• _WHAT YOU WILL DO_: Could you please output all of the records exactly?

• _RECORDS PROVIDED_:
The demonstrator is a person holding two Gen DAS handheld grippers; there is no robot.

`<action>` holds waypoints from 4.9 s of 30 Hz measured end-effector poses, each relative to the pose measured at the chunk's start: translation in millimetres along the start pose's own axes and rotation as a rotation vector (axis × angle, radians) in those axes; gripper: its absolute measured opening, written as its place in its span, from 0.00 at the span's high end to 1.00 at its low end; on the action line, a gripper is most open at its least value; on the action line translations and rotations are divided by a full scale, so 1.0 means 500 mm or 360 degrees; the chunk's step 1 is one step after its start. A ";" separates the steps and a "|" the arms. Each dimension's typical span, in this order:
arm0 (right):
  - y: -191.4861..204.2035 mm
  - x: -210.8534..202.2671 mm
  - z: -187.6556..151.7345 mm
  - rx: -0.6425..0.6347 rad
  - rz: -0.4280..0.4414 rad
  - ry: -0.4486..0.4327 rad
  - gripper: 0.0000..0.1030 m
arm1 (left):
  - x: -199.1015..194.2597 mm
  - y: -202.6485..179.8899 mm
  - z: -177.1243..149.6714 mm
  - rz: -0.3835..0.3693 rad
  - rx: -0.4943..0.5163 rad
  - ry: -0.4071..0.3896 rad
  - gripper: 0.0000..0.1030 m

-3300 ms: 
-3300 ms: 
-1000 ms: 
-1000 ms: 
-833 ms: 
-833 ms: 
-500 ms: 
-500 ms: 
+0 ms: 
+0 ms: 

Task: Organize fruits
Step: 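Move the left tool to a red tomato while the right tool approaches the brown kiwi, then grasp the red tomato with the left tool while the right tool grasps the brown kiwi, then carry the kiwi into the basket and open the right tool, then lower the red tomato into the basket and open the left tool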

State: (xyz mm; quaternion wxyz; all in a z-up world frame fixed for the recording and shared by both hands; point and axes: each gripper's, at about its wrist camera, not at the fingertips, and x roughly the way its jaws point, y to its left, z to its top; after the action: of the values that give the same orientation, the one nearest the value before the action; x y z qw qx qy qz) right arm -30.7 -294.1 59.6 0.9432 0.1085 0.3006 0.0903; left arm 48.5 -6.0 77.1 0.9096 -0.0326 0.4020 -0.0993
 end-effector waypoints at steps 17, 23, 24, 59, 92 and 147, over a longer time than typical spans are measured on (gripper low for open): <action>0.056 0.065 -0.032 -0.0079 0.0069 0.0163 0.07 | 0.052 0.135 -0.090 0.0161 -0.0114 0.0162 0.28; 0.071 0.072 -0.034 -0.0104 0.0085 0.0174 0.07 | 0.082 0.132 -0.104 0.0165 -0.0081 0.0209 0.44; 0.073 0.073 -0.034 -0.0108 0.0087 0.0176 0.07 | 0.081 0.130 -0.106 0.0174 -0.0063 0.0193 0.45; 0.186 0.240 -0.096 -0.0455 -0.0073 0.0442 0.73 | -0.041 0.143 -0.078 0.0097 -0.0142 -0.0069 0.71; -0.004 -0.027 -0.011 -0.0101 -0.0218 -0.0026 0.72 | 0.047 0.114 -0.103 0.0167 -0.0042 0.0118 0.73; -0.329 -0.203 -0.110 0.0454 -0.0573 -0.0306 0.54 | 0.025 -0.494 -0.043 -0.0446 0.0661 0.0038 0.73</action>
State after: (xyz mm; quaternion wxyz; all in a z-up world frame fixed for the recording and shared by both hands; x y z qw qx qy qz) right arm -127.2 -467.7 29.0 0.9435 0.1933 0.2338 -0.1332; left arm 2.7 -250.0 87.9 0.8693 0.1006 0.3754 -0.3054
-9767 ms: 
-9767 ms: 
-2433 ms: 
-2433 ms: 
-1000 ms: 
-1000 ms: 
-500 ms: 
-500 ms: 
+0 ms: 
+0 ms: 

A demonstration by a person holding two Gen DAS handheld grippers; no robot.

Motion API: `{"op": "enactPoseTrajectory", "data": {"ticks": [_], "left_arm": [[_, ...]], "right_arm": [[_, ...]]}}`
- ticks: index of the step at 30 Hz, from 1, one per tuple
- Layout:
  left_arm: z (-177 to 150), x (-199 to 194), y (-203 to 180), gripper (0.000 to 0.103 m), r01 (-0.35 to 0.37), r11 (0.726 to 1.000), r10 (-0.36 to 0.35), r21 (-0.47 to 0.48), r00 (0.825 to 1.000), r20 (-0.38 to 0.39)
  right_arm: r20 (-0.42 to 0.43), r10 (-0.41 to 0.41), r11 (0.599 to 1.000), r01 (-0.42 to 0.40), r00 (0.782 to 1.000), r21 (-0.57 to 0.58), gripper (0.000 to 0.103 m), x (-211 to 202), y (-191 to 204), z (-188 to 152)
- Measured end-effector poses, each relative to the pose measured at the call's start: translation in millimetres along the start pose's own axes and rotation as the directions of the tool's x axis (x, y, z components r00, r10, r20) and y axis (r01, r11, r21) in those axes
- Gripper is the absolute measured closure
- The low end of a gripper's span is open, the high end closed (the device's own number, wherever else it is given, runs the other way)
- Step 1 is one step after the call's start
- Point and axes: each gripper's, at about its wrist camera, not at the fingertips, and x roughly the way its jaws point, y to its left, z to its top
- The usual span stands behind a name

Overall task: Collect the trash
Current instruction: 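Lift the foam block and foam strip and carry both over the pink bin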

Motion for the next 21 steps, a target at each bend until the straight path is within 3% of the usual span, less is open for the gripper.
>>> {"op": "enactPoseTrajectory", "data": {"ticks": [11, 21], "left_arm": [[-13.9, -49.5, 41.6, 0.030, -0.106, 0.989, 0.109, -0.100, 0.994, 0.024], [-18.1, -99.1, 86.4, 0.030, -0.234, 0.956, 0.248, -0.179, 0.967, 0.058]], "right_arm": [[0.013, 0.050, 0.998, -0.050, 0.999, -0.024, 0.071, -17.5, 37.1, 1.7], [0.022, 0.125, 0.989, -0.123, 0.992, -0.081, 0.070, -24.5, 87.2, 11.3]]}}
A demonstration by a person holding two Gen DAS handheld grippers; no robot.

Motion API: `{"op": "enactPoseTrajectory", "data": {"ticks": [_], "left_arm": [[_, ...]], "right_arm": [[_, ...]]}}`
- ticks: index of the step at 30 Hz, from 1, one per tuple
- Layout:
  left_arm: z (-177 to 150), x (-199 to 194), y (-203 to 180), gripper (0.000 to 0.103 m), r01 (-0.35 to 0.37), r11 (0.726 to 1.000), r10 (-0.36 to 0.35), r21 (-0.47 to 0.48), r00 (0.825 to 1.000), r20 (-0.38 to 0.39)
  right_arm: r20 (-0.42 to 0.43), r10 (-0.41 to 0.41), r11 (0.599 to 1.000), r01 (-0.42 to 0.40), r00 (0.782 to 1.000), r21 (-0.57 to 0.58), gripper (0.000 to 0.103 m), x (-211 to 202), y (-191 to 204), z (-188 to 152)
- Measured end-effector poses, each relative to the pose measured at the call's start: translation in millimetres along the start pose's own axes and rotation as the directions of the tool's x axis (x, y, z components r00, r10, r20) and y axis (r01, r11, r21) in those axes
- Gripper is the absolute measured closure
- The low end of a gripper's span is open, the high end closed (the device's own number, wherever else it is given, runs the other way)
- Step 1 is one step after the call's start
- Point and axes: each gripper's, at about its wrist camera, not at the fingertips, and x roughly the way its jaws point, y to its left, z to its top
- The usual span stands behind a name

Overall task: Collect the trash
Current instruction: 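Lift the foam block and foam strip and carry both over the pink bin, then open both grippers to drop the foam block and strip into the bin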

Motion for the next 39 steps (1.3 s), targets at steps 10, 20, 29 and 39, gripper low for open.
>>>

• _WRITTEN REPLY_:
The demonstrator is a person holding two Gen DAS handheld grippers; there is no robot.

`<action>` holds waypoints from 4.9 s of 30 Hz measured end-effector poses, each relative to the pose measured at the chunk's start: translation in millimetres along the start pose's own axes and rotation as a rotation vector (axis × angle, radians) in those axes; gripper: its absolute measured opening, written as its place in its span, from 0.00 at the span's high end to 1.00 at its low end; on the action line, a gripper is most open at its least value; on the action line translations and rotations are divided by a full scale, so 1.0 means 500 mm or 360 degrees; the chunk's step 1 is one step after its start. A ";" separates the steps and a "|" the arms. Each dimension's typical span, in this order:
arm0 (right):
  - y: -191.4861..204.2035 mm
  - x: -210.8534..202.2671 mm
  - z: -187.6556..151.7345 mm
  - rx: -0.6425..0.6347 rad
  - rz: -0.4280..0.4414 rad
  - ry: -0.4486..0.4327 rad
  - gripper: 0.0000..0.1030 m
arm1 (left):
  - x: -199.1015..194.2597 mm
  - y: -202.6485..179.8899 mm
  - z: -177.1243..149.6714 mm
  - rz: -0.3835..0.3693 rad
  - rx: -0.4943..0.5163 rad
  - ry: -0.4071..0.3896 rad
  - gripper: 0.0000..0.1030 m

-3300 ms: 
-3300 ms: 
-1000 ms: 
-1000 ms: 
-833 ms: 
-833 ms: 
-500 ms: 
-500 ms: 
+0 ms: 
+0 ms: 

Task: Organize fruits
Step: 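Move the left tool to a red tomato while the right tool approaches the brown kiwi, then grasp the red tomato with the left tool while the right tool grasps the brown kiwi, then carry the kiwi into the basket and open the right tool, then lower the red tomato into the basket and open the left tool
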
State: (xyz mm; quaternion wxyz; all in a z-up world frame fixed for the recording and shared by both hands; point and axes: each gripper's, at about its wrist camera, not at the fingertips, and x roughly the way its jaws point, y to its left, z to its top; after the action: of the values that give the same orientation, the one nearest the value before the action; x y z qw qx qy qz) right arm -30.7 -294.1 59.6 0.9432 0.1085 0.3006 0.0903; left arm 48.5 -6.0 77.1 0.9096 -0.0326 0.4020 -0.0993
 end-effector waypoints at steps 17, 23, 24, 59, 92 and 147, over a longer time than typical spans are measured on (gripper low for open): <action>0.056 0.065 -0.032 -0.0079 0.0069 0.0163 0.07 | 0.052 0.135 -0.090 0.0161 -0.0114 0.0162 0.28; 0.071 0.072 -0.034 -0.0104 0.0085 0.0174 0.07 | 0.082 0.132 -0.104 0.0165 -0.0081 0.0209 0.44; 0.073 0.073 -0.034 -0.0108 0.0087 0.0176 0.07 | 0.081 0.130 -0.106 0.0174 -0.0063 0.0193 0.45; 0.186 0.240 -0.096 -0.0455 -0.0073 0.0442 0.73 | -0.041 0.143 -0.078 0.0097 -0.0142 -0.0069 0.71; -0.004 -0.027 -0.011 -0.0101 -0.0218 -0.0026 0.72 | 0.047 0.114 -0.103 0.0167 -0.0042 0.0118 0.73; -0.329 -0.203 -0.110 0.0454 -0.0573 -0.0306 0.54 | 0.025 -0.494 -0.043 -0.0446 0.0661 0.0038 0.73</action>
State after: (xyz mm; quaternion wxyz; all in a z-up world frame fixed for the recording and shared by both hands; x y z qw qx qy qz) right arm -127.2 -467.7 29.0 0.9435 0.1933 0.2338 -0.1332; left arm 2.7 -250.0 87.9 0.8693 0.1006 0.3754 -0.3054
-9767 ms: 
-9767 ms: 
-2433 ms: 
-2433 ms: 
-1000 ms: 
-1000 ms: 
-500 ms: 
-500 ms: 
+0 ms: 
+0 ms: 

A demonstration by a person holding two Gen DAS handheld grippers; no robot.

Motion API: `{"op": "enactPoseTrajectory", "data": {"ticks": [_], "left_arm": [[_, ...]], "right_arm": [[_, ...]]}}`
- ticks: index of the step at 30 Hz, from 1, one per tuple
- Layout:
  left_arm: z (-177 to 150), x (-199 to 194), y (-203 to 180), gripper (0.000 to 0.103 m), r01 (-0.35 to 0.37), r11 (0.726 to 1.000), r10 (-0.36 to 0.35), r21 (-0.47 to 0.48), r00 (0.825 to 1.000), r20 (-0.38 to 0.39)
  right_arm: r20 (-0.42 to 0.43), r10 (-0.41 to 0.41), r11 (0.599 to 1.000), r01 (-0.42 to 0.40), r00 (0.782 to 1.000), r21 (-0.57 to 0.58), gripper (0.000 to 0.103 m), x (-211 to 202), y (-191 to 204), z (-188 to 152)
- Measured end-effector poses, each relative to the pose measured at the call's start: translation in millimetres along the start pose's own axes and rotation as the directions of the tool's x axis (x, y, z components r00, r10, r20) and y axis (r01, r11, r21) in those axes
- Gripper is the absolute measured closure
- The low end of a gripper's span is open, the high end closed (the device's own number, wherever else it is given, runs the other way)
- Step 1 is one step after the call's start
- Point and axes: each gripper's, at about its wrist camera, not at the fingertips, and x roughly the way its jaws point, y to its left, z to its top
- The usual span stands behind a name

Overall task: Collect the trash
Current instruction: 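Lift the foam block and foam strip and carry both over the pink bin
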
Motion for the next 21 steps, a target at each bend until the straight path is within 3% of the usual span, less is open for the gripper.
>>> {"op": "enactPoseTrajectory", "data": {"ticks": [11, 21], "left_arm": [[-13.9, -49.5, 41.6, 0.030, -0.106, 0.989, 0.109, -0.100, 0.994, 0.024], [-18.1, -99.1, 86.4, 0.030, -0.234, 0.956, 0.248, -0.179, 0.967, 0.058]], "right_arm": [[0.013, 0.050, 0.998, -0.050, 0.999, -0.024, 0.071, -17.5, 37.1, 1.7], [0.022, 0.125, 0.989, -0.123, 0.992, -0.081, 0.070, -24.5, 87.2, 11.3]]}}
A demonstration by a person holding two Gen DAS handheld grippers; no robot.

Motion API: `{"op": "enactPoseTrajectory", "data": {"ticks": [_], "left_arm": [[_, ...]], "right_arm": [[_, ...]]}}`
- ticks: index of the step at 30 Hz, from 1, one per tuple
- Layout:
  left_arm: z (-177 to 150), x (-199 to 194), y (-203 to 180), gripper (0.000 to 0.103 m), r01 (-0.35 to 0.37), r11 (0.726 to 1.000), r10 (-0.36 to 0.35), r21 (-0.47 to 0.48), r00 (0.825 to 1.000), r20 (-0.38 to 0.39)
  right_arm: r20 (-0.42 to 0.43), r10 (-0.41 to 0.41), r11 (0.599 to 1.000), r01 (-0.42 to 0.40), r00 (0.782 to 1.000), r21 (-0.57 to 0.58), gripper (0.000 to 0.103 m), x (-211 to 202), y (-191 to 204), z (-188 to 152)
- Measured end-effector poses, each relative to the pose measured at the call's start: translation in millimetres along the start pose's own axes and rotation as the directions of the tool's x axis (x, y, z components r00, r10, r20) and y axis (r01, r11, r21) in those axes
- Gripper is the absolute measured closure
- The low end of a gripper's span is open, the high end closed (the device's own number, wherever else it is given, runs the other way)
- Step 1 is one step after the call's start
- Point and axes: each gripper's, at about its wrist camera, not at the fingertips, and x roughly the way its jaws point, y to its left, z to its top
- The usual span stands behind a name

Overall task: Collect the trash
Current instruction: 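Lift the foam block and foam strip and carry both over the pink bin, then open both grippers to drop the foam block and strip into the bin
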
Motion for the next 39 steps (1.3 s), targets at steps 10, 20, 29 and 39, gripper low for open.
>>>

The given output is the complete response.